*About this exercise:* Only one stretch of the data below should be repeated: the lines from the line containing "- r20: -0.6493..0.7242" through the line containing "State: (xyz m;", inclusive, exactly as they are.

*Collected data:*

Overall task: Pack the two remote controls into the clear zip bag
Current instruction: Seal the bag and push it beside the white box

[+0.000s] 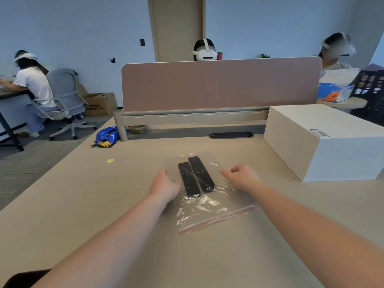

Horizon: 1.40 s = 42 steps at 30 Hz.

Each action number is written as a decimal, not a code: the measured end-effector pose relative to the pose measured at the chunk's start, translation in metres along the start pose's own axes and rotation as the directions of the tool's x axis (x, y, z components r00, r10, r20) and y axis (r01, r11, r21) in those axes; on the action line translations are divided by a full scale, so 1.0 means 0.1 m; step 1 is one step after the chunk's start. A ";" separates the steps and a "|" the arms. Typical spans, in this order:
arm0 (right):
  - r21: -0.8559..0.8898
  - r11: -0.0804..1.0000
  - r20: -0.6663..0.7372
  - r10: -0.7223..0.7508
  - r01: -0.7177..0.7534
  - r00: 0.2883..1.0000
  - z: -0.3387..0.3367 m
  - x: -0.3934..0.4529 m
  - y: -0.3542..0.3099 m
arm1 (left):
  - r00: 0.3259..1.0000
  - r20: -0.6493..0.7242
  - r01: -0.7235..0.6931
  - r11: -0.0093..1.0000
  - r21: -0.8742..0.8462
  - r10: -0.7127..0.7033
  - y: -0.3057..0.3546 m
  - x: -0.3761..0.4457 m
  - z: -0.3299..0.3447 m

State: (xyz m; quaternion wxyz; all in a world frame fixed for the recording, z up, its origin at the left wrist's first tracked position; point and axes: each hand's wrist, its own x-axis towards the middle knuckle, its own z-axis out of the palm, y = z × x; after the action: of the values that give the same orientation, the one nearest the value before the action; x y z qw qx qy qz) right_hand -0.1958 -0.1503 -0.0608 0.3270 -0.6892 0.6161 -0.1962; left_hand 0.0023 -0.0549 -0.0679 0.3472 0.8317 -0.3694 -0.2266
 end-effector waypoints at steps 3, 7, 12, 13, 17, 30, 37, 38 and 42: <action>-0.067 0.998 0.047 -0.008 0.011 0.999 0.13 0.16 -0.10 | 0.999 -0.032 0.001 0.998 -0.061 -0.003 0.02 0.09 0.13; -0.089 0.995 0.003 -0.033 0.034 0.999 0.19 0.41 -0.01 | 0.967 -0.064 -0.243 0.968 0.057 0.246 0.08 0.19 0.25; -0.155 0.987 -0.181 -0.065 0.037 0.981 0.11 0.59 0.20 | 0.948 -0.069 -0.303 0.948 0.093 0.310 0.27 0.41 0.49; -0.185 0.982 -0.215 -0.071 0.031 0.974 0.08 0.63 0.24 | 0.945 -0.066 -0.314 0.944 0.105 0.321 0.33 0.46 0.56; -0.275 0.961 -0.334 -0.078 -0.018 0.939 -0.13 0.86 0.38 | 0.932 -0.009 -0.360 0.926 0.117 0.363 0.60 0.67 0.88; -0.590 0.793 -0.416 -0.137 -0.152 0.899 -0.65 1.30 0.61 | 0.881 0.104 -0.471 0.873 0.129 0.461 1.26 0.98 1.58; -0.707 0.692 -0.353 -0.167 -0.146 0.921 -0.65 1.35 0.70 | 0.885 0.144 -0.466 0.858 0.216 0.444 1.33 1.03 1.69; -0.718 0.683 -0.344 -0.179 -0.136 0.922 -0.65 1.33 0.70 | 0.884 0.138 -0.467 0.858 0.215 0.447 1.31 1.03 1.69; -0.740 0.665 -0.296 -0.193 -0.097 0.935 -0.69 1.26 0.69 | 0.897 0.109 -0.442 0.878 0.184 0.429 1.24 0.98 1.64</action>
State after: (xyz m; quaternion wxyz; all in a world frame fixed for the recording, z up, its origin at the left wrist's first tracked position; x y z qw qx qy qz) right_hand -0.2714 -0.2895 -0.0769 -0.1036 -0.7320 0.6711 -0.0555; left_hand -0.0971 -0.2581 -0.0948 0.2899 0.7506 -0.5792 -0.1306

*Task answer:*
  - r20: -0.6493..0.7242
  - r01: -0.7235..0.6931
  - r11: -0.0093..1.0000
  - r21: -0.8742..0.8462
  - r10: -0.7127..0.7033
  - y: -0.3057..0.3546 m
  - x: -0.3761..0.4457 m
  - z: -0.3299..0.3447 m

State: (xyz m; quaternion wxyz; all in a world frame fixed for the recording, z up, its origin at the left wrist's first tracked position; point and axes: each hand's wrist, its own x-axis towards the middle knuckle, its own z-axis out of the palm, y = z × x; after the action: of the values that give the same orientation, the one nearest the value before the action; x y z qw qx qy qz) right_hand -0.1958 -0.1503 -0.0608 0.3270 -0.6892 0.6161 -0.1962; left_hand 0.0023 -0.0549 -0.0679 0.3472 0.8317 -0.3694 -0.2266

That concludes the response.